Korean J Urol. 2010 Jan;51(1):50-53. English.
Published online Jan 21, 2010.
Copyright © The Korean Urological Association, 2010
Original Article

Comparison of Metabolic Risk Factors in Urolithiasis Patients according to Family History

Cheol Park, Yun-Sok Ha, Yong-June Kim, Seok-Joong Yun, Sang-Cheol Lee, and Wun-Jae Kim
    • Department of Urology, College of Medicine, Chungbuk National University, Cheongju, Korea.
Received May 27, 2009; Accepted October 08, 2009.

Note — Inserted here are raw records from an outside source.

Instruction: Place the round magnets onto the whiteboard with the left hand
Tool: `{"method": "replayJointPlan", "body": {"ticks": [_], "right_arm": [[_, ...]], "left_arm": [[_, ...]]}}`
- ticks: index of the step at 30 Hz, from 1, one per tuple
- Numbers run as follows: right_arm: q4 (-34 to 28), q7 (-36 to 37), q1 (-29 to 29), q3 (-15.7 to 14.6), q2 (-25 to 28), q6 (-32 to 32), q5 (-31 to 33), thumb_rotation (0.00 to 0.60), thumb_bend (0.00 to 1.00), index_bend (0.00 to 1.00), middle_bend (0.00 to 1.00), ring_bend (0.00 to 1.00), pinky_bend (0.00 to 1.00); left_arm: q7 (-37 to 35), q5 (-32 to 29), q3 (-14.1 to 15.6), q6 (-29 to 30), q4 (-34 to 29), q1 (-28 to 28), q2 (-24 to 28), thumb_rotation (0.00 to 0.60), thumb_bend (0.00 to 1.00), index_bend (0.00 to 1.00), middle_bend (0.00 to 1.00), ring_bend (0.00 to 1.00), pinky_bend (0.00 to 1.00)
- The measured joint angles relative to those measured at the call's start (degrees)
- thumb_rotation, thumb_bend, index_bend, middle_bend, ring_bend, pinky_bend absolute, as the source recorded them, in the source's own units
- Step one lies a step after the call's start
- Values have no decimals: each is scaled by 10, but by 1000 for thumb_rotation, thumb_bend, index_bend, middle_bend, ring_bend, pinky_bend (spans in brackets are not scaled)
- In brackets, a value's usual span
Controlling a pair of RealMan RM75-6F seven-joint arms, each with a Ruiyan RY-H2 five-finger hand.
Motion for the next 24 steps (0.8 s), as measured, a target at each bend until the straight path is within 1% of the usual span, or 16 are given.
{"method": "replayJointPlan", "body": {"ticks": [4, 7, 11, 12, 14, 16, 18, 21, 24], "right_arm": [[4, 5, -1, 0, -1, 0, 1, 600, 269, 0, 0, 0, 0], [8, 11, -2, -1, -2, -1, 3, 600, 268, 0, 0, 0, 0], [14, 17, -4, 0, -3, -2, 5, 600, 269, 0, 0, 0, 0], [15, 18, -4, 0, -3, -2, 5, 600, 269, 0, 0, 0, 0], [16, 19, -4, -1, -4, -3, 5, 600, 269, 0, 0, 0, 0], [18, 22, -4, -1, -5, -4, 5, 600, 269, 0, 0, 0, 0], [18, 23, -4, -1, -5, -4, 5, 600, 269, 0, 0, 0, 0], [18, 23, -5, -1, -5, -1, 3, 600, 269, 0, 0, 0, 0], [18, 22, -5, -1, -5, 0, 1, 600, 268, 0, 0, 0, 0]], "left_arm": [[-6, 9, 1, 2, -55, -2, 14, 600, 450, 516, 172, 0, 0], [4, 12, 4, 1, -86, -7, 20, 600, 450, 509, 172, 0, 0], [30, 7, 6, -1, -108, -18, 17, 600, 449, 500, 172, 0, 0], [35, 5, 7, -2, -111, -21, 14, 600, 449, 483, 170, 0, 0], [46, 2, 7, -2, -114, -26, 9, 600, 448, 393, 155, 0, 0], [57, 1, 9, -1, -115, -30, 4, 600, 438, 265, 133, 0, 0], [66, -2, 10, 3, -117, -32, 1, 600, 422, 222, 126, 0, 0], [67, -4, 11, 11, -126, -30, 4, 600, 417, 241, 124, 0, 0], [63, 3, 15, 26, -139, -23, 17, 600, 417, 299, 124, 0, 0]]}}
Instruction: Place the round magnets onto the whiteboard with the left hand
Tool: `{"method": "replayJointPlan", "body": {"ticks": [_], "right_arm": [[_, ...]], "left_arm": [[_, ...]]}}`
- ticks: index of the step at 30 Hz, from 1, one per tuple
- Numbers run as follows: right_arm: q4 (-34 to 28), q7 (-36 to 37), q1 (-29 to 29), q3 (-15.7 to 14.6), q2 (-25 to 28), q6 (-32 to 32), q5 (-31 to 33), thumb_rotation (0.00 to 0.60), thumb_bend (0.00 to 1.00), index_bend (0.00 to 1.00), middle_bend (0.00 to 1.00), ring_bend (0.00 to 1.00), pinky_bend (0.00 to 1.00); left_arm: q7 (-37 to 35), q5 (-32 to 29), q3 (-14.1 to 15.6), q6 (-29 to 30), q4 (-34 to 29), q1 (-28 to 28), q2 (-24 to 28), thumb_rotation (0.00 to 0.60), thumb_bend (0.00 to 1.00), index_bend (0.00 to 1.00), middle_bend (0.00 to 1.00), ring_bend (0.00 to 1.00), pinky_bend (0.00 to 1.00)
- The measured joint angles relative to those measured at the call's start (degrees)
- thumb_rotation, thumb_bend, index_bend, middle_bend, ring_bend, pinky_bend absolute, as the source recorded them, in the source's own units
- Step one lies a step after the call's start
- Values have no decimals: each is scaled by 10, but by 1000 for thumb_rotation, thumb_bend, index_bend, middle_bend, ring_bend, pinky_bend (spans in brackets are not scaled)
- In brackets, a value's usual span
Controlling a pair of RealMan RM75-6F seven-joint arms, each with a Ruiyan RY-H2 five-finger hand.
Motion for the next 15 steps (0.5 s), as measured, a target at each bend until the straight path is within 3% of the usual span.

This is an Open Access article distributed under the terms of the Creative Commons Attribution Non-Commercial License (http://creativecommons.org/licenses/by-nc/3.0/) which permits unrestricted non-commercial use, distribution, and reproduction in any medium, provided the original work is properly cited.

Abstract

Purpose

Urolithiasis develops more frequently in patients with a family history (FHx). However, little is known about risk factors in stone formers with a FHx. The aim of this study was to examine the clinico-metabolic characteristics of urinary stone formers according to FHx.

Materials and Methods

A database of 1,068 stone formers who underwent a complete metabolic evaluation was reviewed. The patients were divided into two groups on the basis of the presence of a FHx. Clinical factors and metabolic parameters were compared between the two groups.

Results

There were no significant differences in clinical characteristics, such as gender, age, body mass index, stone episodes, or multiple stones, between the two groups (p>0.05, respectively). Compared with stone formers without a FHx, however, serum calcium concentrations were more elevated in stone formers with a FHx. Also, the urinary excretion of calcium was higher in stone formers with a FHx than in those without a FHx. Other urinary metabolites showed no significant differences between the two groups (p>0.05, respectively).

Conclusions

Our study revealed that stone formers with a FHx had increased urinary calcium excretion as well as elevated concentrations of serum calcium. This finding suggests that urolithiasis in stone formers with a FHx may be associated with calcium metabolic abnormalities.

Keywords
Calcium; Family characteristics; Urolithiasis

INTRODUCTION

Urinary calculi disease is one of the most common urological disorders, with an incidence of approximately 0.1% to 0.3%. The lifetime prevalence is estimated to be about 5% to 10%, and the risk of stone recurrence in a 10-year period is approximately 74%. Stone disease typically affects adult men 3 times more commonly than adult women and shows a peak incidence in the fourth to sixth decades of life [1, 2]. Currently, the treatment of patients with urolithiasis has been greatly changed with advances in minimally invasive techniques, the continued development of which has decreased morbidity with better efficacy. However, the recurrence rate of urinary stone disease is still high despite the successful removal of stones. There is no doubt that the prevention of stone recurrence is as important as treatment, and preventive measures should be made through metabolic evaluation that elucidates the underlying risk factors for stone formation.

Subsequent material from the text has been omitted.